Dataset extract:
╭──

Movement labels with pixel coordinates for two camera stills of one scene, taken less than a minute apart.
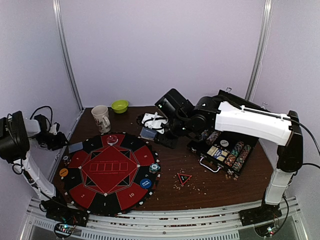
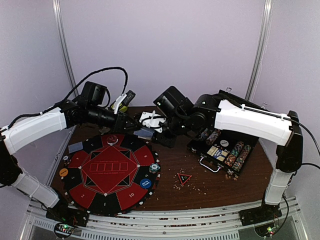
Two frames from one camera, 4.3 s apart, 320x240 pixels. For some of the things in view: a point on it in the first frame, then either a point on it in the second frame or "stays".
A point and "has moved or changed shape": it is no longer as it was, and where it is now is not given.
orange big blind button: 63,172 stays
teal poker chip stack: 154,167 stays
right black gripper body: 166,135 stays
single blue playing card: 75,147 stays
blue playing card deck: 148,133 has moved or changed shape
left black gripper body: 52,142 to 93,117

╰──

Search the data above for the string "point" and report each line that holds it.

Two frames from one camera, 4.3 s apart, 320x240 pixels. For some of the things in view: a point on it in the first frame, then either a point on it in the second frame or "stays".
A point and "has moved or changed shape": it is no longer as it was, and where it is now is not given.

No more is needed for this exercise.